I encountered this problem while doing some “graph”ics programming:
Take a directed acyclic graph where every vertex is given a non-unique label 1..N
You can ‘trim’ the DAG by making a cut that removes all vertices that share one label and also don’t have any ancestors of a different label. Repeat until the DAG is empty.
I’m trying to find an efficient algorithm that finds the minimal number of trims. I'm looking for algorithms that find the correct optimal answer, rather than heuristics.
Below is an example of the process.
- Start with the DAG on the left
- Trimmed blue that don't have non-blue ancestors
- Trimmed all red since now both don't have any non-red ancestors
- Trimmed all green since now they don't have any non-green ancestors
- Trimmed the remaining blue that now don't have non-blue ancestors
This is the optimal trimming order in this case.
If instead you started by trimming red first you could only remove one red vertex (the one that doesn't have a blue ancestor) and you would end up with more trimming steps.
A decent heuristic I found is to sort by label, then stably topologically sort, but it doesn’t give an optimal solution. But it made me realize another way to frame the problem: How do we find a topological sort of a DAG that when read from one end to another changes labels the least number of times.

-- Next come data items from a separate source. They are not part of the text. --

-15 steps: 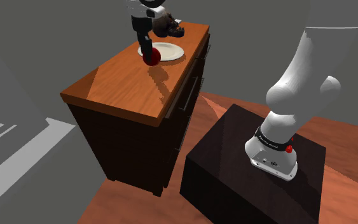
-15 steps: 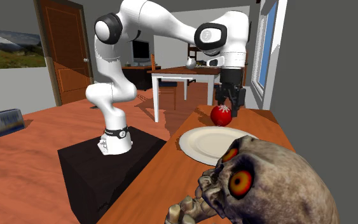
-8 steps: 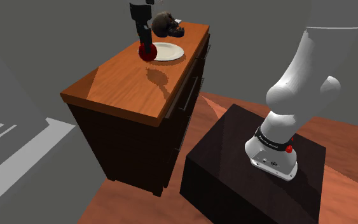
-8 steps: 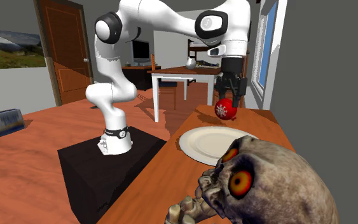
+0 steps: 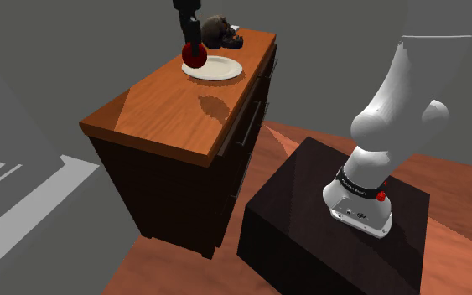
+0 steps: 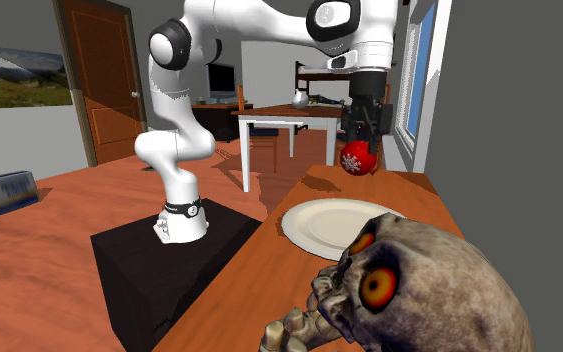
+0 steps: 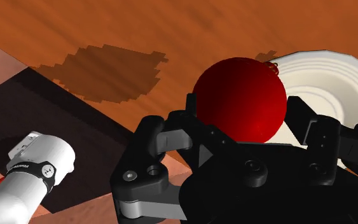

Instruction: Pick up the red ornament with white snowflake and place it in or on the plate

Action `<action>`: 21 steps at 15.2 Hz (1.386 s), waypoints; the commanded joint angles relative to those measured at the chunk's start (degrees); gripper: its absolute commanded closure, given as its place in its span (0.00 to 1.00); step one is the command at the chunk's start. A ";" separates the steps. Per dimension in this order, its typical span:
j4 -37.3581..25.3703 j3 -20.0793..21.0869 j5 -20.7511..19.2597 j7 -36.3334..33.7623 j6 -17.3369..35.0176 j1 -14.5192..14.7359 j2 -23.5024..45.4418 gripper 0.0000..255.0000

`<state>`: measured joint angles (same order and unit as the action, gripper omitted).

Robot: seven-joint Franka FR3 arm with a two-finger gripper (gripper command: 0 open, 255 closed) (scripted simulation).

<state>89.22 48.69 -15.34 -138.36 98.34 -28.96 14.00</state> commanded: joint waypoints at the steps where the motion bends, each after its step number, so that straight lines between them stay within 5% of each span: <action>1: -1.60 -0.81 -0.85 1.62 -0.42 -0.62 1.34 1.00; 10: -13.97 -4.92 -6.15 8.99 -4.28 -1.29 10.66 1.00; 21: -4.72 -5.16 -6.30 7.78 4.31 -3.24 10.29 1.00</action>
<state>83.72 43.59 -21.50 -130.42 101.75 -32.11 24.17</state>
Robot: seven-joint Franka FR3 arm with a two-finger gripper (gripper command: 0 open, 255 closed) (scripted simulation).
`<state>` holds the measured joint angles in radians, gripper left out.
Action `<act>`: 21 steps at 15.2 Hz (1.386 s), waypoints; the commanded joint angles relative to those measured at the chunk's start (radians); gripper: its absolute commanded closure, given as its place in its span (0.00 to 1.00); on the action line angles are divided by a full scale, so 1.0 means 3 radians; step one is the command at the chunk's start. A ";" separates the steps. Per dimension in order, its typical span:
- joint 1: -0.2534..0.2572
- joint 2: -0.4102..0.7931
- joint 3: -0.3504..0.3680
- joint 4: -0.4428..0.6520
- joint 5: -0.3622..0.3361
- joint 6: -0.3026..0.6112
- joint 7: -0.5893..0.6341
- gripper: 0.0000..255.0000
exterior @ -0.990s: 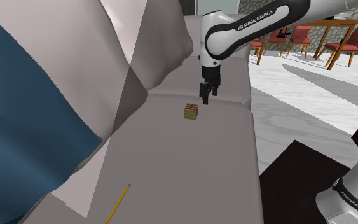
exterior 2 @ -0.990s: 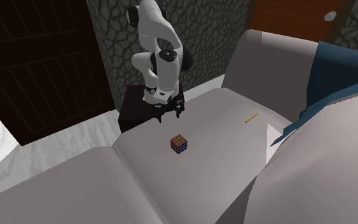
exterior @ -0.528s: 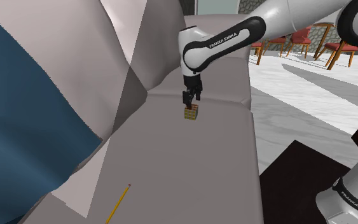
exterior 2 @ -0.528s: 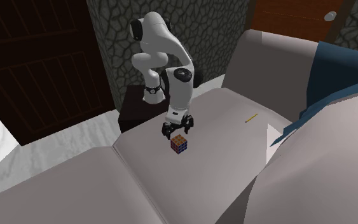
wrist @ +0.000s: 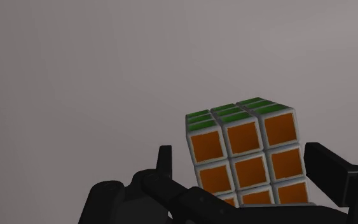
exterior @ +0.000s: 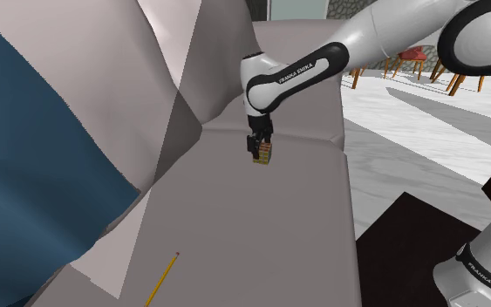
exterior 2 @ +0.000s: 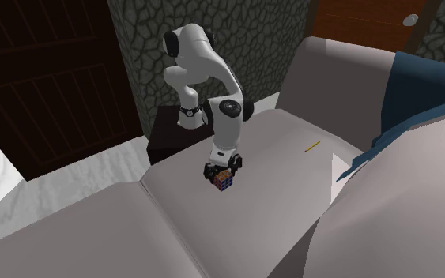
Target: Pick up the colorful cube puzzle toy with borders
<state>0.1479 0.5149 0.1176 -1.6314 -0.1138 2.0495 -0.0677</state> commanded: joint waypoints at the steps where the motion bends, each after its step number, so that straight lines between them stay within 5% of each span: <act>1: 0.0002 0.0011 -0.0001 -0.0043 -0.0004 0.0056 0.0008 0.00; 2: 0.0002 0.0012 -0.0001 -0.0043 -0.0004 0.0056 0.0008 0.00; 3: 0.0003 0.0018 -0.0001 -0.0036 -0.0005 0.0056 0.0008 1.00; 12: 0.0002 0.0012 -0.0001 -0.0043 -0.0004 0.0056 0.0008 1.00; 21: -0.0003 -0.0160 0.0014 0.0109 0.0027 -0.0266 -0.0021 1.00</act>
<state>0.1465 0.4719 0.1212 -1.6065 -0.1068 1.9824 -0.0737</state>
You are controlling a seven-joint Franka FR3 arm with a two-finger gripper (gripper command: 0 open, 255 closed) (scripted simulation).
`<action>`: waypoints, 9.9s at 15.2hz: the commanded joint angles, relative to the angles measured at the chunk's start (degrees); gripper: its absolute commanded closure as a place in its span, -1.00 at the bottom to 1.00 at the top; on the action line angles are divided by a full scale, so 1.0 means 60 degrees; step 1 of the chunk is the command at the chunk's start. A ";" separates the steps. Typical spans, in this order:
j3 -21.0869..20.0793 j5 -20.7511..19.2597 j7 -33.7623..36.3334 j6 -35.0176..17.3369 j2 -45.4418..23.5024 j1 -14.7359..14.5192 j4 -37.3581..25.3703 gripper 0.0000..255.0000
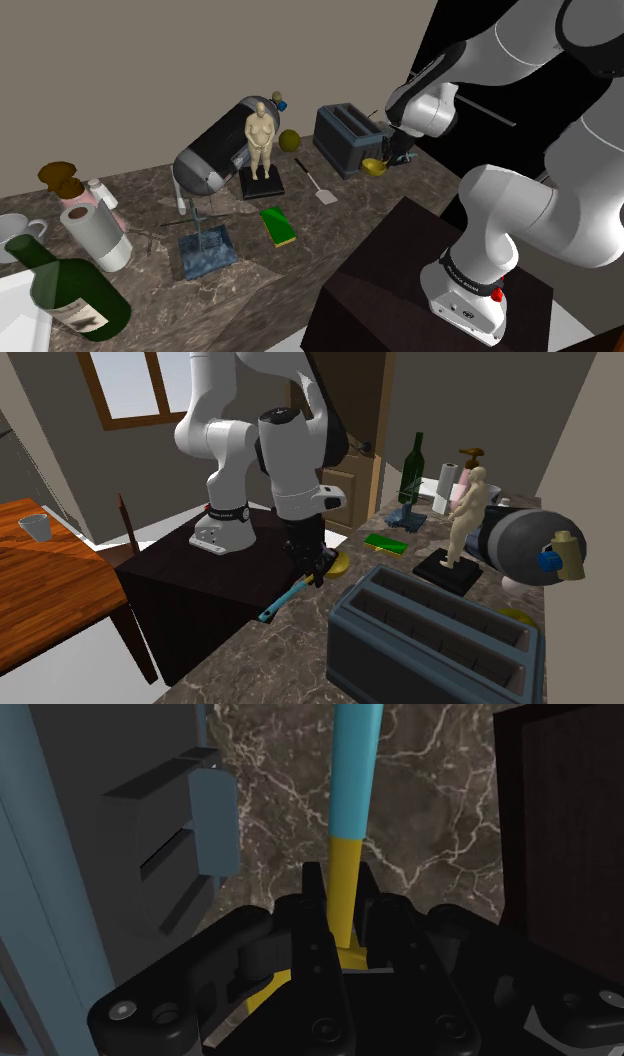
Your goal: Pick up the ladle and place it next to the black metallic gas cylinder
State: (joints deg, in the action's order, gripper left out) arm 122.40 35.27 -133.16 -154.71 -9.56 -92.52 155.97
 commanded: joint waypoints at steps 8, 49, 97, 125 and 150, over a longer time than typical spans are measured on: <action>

Here’s the source of the problem if you’re curious: I’m drawing 2D primitive shapes on a screen (circle, square, etc) and it’s more efficient to batch draw shapes of the same type. However the shapes can overlap and the batches I’m making have to respect the overlaps. Each shape is a vertex, each shape type is a label and a directed edge is added when one shape overlaps another.
So e.g. I first draw all the circles that don’t overlap any other shape (though they can overlap each other). Then draw a bunch of squares that may have overlapped the first batch of circles, then I draw another batch of circles that overlapped the squares.